How can a Deed of Acknowledgment of Debt help my kids buy a home?

It’s a challenging time out there for first home buyers, and ironically not from over inflated house prices! Getting money off the banks these days for your first home can be a struggle. More and more, the ‘bank of mum and dad’ are being called in to help in some way.

We see more often these days parents wanting to help their kids into their first home but maybe feeling uncomfortable gifting cash. Gifting cash can have tax implications but also once the cash is gifted, it potentially becomes relationship property. Meaning if one of your kids has a bogus partner, they could walk away with half that gift in the future! (This is a slightly cynical worst-case scenario!)

So probably one key bit of advice is having your kids and their partners look at a relationship property agreement, especially if the money each of them have going into a property purchase is uneven.

Whilst being a guarantor can be an option for parents, it does mean a bank doing a full assessment of the parents financial position and therefor comes with other challenges. Parents may be ‘asset rich’ and ‘cash poor’. If parents are just on a pension, have minimal employment income and/or have a reasonable sized mortgage themselves, there needs to be another option.

Let’s assume the parents want to help out with some cash but they don’t want to gift it. They may even want that money paid back at some stage for their retirement.

Then try considering a simple document called an “Acknowledgement of Debt” or “Deed of Acknowledgement”. It’s like a loan, with no repayments or interest charged. It can also be used with gifted equity (typically when a parent sells the kids a home, they own for under market value).

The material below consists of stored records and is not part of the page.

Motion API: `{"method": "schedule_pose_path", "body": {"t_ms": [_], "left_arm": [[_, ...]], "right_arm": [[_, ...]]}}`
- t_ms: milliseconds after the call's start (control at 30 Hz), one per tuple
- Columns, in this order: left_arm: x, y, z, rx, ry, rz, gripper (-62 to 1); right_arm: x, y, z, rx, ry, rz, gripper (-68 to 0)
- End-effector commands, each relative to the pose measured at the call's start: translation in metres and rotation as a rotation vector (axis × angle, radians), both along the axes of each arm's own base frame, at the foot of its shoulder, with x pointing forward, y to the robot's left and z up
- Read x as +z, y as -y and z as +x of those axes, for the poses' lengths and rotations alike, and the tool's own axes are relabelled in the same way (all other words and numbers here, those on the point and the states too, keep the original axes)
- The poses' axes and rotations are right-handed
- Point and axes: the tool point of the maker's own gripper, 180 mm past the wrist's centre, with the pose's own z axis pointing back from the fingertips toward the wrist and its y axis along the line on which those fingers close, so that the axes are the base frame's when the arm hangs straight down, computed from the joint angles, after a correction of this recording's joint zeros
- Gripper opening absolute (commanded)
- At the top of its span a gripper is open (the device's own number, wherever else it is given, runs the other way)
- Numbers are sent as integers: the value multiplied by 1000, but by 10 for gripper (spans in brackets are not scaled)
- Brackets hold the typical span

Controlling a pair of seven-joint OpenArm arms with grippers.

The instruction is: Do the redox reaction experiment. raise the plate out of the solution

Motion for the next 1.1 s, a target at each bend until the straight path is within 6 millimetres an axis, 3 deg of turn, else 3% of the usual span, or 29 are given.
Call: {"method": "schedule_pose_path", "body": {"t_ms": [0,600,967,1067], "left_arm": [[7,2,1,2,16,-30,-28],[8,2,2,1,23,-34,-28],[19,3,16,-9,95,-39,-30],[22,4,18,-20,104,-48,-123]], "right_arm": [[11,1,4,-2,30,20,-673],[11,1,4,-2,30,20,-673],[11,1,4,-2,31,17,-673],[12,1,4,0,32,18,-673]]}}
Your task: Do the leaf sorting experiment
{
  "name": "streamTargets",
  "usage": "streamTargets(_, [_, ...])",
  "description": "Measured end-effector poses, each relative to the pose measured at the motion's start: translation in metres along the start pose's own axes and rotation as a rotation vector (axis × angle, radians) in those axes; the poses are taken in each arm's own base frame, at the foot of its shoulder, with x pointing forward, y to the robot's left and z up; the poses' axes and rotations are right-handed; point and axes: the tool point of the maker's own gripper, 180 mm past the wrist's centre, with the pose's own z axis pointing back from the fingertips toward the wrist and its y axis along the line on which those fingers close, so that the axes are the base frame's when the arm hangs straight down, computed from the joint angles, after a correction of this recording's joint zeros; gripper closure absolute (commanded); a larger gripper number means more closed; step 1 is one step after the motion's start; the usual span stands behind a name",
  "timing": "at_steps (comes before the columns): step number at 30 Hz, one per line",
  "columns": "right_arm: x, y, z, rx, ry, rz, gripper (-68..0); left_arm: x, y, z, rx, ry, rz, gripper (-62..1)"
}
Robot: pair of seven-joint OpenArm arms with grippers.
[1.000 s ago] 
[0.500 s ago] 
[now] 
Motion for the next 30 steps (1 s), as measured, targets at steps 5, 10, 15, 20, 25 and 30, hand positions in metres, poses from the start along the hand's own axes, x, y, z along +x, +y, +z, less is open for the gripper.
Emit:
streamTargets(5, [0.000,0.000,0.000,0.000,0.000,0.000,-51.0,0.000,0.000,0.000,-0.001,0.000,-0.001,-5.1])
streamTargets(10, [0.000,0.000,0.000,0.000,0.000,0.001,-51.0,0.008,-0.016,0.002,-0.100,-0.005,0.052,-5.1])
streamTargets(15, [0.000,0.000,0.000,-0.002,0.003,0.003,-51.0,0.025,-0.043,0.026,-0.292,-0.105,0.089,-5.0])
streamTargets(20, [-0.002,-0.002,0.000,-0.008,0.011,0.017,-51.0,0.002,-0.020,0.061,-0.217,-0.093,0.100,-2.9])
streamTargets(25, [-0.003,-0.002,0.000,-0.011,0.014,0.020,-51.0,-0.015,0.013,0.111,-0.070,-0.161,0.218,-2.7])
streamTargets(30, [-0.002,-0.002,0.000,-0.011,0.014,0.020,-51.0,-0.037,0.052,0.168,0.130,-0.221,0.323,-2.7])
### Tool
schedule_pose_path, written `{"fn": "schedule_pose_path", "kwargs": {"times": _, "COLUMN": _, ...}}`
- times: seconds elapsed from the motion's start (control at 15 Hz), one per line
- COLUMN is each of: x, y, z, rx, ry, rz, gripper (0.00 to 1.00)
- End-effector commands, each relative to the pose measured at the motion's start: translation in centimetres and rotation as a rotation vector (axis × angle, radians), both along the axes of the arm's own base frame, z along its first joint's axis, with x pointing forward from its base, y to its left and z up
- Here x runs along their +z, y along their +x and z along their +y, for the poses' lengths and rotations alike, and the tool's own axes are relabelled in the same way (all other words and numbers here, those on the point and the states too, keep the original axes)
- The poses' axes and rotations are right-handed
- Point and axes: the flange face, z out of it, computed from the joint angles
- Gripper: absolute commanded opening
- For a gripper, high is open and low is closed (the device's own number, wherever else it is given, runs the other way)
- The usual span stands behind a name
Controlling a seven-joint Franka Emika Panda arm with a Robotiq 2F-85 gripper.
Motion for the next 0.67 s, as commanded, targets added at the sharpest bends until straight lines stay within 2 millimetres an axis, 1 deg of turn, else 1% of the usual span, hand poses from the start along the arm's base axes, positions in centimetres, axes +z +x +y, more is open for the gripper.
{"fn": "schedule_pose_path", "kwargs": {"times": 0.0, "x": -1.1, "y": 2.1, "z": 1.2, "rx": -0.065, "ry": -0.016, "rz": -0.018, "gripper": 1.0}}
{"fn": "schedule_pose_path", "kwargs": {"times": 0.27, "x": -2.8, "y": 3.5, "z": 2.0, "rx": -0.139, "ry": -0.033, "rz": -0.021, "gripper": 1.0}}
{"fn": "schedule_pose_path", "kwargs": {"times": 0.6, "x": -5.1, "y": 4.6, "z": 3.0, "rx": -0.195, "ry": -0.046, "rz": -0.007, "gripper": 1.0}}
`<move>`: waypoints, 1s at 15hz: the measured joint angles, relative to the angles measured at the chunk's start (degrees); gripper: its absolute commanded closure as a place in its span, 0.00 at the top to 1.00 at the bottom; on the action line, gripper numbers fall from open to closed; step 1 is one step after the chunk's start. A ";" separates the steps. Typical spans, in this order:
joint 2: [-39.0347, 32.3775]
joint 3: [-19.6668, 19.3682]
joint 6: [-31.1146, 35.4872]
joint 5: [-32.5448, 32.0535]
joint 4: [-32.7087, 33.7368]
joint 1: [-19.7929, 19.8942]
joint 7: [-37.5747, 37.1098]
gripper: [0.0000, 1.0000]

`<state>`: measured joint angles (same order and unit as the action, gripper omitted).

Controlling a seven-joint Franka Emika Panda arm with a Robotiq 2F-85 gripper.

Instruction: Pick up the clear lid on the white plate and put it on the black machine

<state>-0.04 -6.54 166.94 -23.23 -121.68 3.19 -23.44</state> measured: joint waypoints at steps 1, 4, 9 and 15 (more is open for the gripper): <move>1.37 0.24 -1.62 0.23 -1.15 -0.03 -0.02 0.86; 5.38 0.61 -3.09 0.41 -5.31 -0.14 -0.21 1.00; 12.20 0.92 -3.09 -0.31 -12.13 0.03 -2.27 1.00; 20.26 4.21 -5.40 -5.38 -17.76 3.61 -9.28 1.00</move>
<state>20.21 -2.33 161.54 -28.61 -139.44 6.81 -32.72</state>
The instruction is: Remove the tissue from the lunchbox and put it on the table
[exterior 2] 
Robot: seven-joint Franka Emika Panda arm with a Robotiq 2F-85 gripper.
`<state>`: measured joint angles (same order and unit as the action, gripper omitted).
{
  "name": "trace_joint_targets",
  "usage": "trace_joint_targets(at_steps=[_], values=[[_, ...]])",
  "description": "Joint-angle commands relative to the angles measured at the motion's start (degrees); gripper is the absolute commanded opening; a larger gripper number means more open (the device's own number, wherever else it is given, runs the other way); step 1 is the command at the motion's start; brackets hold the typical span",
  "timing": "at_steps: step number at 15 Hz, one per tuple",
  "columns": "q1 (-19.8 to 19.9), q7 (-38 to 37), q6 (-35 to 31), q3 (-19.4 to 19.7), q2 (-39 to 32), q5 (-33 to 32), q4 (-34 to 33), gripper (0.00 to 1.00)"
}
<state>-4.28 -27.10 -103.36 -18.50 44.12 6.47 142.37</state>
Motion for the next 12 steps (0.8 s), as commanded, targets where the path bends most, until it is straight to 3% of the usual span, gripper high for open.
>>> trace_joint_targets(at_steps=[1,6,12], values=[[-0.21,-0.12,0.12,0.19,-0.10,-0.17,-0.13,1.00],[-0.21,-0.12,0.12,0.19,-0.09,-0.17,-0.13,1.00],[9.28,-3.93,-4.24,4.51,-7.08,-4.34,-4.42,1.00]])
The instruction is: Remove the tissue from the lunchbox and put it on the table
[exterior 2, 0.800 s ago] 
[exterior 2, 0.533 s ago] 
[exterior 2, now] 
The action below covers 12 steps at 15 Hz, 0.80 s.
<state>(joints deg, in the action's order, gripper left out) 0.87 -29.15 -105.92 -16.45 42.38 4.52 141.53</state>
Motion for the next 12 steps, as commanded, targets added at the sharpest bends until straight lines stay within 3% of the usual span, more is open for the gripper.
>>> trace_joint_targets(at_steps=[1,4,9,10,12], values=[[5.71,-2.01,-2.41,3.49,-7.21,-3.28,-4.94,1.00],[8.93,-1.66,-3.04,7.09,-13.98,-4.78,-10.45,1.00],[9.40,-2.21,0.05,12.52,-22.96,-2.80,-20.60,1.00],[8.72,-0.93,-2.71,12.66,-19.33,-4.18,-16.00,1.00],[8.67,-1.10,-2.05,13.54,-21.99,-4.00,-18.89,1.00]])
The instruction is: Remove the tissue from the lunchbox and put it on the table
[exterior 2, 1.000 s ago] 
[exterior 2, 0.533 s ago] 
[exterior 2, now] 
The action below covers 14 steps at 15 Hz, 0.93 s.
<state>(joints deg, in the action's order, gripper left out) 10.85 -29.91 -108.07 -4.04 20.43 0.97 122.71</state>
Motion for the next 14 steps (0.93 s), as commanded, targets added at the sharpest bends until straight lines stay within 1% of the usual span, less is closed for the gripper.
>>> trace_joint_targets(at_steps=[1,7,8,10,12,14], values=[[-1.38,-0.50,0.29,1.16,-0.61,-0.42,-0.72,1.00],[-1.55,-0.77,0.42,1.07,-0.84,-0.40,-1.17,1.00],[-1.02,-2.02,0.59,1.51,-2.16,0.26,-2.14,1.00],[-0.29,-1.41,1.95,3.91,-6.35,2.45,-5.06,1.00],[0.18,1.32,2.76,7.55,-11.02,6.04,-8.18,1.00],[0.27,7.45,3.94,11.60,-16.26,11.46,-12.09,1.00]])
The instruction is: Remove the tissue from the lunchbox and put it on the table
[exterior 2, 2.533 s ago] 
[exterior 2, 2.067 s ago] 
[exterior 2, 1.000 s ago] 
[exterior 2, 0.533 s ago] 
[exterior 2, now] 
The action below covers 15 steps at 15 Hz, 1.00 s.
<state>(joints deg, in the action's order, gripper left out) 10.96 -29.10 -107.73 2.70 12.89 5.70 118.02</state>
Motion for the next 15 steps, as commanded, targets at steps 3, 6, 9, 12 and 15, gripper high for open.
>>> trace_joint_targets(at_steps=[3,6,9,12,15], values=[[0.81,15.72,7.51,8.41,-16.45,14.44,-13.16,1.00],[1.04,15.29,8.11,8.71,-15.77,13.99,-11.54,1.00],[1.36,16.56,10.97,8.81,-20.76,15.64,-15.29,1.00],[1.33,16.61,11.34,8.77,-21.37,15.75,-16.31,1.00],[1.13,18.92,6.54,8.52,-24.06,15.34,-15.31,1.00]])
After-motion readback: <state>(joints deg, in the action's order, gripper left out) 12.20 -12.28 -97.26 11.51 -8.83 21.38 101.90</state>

Occasionally retired borrowers may raise a reverse mortgage to help out the kids but seek appropriate advice in these circumstances.

Wording the banks usually prefer is along the lines of: “The debt is non-interest bearing and does not require regular repayments. The debt is to be repaid on the sale of the property being purchased or earlier by full 1st mortgage refinance or mutual consent with bank permission. There will be no encumbrance placed on the title”.

This can be a great way for parents to help kids rather than just gifting money and running the risk of a bogus partner getting half the cash in a marriage split.

Another key bit of advice is to get your kids into KiwiSaver early, no matter how young they are! Even if you can afford to contribute say $25-50 a month into their KiwiSaver, they are getting a head start on their long term savings. This potentially eases the burden on you as a parent financially down the track.

Seek legal/accounting advice around estate planning and/or tax advice.